Noosa: Hanging with Humpbacks

Much like our cetacean friends who travel north for winter, we migrate up to Queensland when the mercury starts to remain consistently below double digits in Melbourne. And for the first time, we decided to actually go see the humpbacks – in fact, we went swimming with them!

I’d heard you could swim with whales in Tonga, but I had no idea we could do it here in Noosa, Australia – no passports or visas required – with Noosa Wave, just off Gympie Terrace.

With this in mind, we got our wetsuits on, tucked snorkels and flippers under our arms, and boarded the boat early in the morning with zero expectations. The brand new, cheerful yellow boat seats around 25 passengers, and on this overcast day, there were 11 swimmers and perhaps 8 who were going to remain on board. Our skipper Andrew explained the safety features of the boat and important things like how to flush the marine toilet, then it was time to leave!

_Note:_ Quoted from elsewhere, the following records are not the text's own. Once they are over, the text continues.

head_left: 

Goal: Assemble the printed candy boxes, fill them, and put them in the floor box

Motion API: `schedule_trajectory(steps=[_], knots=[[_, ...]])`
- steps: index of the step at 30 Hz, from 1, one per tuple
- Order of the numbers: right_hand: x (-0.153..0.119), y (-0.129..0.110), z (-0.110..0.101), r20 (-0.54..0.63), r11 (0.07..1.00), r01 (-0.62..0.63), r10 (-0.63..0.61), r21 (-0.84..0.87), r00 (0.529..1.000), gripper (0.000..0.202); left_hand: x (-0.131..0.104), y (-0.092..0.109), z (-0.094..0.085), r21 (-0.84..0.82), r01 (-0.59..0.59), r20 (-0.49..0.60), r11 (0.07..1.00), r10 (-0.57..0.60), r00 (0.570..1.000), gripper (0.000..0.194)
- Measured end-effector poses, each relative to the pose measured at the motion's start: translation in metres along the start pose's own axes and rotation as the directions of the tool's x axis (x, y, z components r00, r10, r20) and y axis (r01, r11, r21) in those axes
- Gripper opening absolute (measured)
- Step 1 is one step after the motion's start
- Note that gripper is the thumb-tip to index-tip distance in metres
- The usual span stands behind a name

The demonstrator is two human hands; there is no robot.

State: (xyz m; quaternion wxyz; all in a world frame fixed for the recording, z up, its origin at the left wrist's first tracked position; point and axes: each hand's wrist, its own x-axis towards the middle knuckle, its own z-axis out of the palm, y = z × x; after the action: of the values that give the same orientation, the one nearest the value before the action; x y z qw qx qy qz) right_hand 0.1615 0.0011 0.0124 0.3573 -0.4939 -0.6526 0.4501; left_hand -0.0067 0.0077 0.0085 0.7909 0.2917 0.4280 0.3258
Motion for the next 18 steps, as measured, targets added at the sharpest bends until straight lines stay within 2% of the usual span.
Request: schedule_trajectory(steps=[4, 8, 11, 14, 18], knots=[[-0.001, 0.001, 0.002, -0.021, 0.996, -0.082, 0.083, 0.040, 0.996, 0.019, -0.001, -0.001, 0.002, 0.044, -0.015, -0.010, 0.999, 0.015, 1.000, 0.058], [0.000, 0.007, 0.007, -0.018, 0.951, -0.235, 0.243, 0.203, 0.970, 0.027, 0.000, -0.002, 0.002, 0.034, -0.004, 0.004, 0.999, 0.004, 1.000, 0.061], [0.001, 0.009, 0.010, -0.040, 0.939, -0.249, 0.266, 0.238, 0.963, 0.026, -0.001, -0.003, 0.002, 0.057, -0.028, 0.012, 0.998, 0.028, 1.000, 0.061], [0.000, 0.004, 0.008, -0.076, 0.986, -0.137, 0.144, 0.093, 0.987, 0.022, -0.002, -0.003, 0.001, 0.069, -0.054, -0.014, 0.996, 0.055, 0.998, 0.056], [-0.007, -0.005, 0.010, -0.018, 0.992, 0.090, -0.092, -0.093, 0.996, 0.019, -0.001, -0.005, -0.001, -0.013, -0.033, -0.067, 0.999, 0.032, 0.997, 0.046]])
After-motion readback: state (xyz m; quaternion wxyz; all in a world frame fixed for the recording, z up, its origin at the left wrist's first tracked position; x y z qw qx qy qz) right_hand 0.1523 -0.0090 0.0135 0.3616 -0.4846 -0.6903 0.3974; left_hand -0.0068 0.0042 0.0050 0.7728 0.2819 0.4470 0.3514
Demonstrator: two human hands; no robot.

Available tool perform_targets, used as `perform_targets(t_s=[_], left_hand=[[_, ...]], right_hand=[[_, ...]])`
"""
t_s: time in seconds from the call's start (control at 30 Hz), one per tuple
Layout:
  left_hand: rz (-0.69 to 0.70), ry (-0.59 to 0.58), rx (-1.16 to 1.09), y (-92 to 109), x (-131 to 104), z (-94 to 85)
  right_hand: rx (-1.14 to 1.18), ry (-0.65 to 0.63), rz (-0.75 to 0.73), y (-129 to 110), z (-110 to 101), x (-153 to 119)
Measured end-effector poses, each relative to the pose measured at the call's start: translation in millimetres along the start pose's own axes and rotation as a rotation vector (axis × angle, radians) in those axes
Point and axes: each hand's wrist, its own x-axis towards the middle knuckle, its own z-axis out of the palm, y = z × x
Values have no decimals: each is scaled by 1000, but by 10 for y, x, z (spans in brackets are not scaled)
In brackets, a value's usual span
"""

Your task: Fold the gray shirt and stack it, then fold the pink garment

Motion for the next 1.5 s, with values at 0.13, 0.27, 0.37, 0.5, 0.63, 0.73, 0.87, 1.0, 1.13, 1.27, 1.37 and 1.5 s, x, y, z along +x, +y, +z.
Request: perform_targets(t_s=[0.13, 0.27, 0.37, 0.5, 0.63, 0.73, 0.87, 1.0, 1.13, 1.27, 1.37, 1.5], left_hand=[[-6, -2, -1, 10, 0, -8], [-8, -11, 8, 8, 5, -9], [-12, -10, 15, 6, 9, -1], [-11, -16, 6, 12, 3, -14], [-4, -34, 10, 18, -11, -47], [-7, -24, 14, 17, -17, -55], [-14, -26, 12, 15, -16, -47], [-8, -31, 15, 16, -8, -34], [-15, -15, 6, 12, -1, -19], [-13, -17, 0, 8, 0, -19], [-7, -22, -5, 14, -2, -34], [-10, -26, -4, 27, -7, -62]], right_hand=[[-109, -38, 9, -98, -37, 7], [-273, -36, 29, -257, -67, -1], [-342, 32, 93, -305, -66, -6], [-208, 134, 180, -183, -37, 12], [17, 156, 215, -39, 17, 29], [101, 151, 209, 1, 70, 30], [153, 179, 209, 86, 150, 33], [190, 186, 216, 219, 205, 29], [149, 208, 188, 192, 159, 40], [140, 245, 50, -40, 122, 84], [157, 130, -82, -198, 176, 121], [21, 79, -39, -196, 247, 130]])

Skipper Andrew with his cheery yellow boat (on a sunnier day)

After expertly navigating our vessel across the tricky sands of Noosa Bar, Andrew took us along the picturesque coastline of Noosa National Park before turning the boat around to look at the waves crashing around the jagged rocky cliffs of Hell’s Gate. Then we headed out towards the horizon, all eyes peeled for dolphins, turtles and of course, whales.

We stopped for a couple of minutes at a spot off the coast where a friendly bottlenose dolphin had stolen the show the day before. No dolphin, no whales. Then we kept going a bit further out and still…nothing. By this time, I was starting to think that we might not see anything and have to come back another day.

Then…whoosh…a spout! A fin in the air. And then a cheeky tail, slapping the surface of the water. The humpbacks were here!

Our swim guide Fin (the best name ever!) told us to get ready, and one by one we slipped off the side of the boat quietly into the water. The whales – three of them – were swimming under the boat, surfacing every so often to show us their magnificent tails, their great white bellies and tips of their big barnacled noses. Those in the boat – who opted to stay dry – went into a photographic frenzy.

The group in the water rushed over towards the trio of humpbacks, a clumsy jumble of arms, legs, fins and snorkels. But it wasn’t necessary – this particular group were curious about us, inquisitive enough to keep circling us and the boat so eventually you didn’t even have to move in order to view them gliding past gracefully below or beside you.

The entire time, they sung their hypnotic song, comprised of a mournful keening sometimes, spirited chirps and often, playful barks – almost like puppies. We had heard snatches from the boat, but underwater, their music was far louder. And it was their constant singing that made us aware of where they were – and that they, not us, were the ones in charge of their watery domain.

Like elephants on land, these marine giants were able to approach us surprisingly close – not the other way around – and manoeuvre past without so much as brushing us with their enormous flippers and tail fins. When one popped up right next to us, it carefully broke the surface of the water, twisting its magnificent body to make sure it didn’t touch us.

After an hour in the water – it felt like mere minutes – we had to leave and it took a whole day before my great big grin wore off.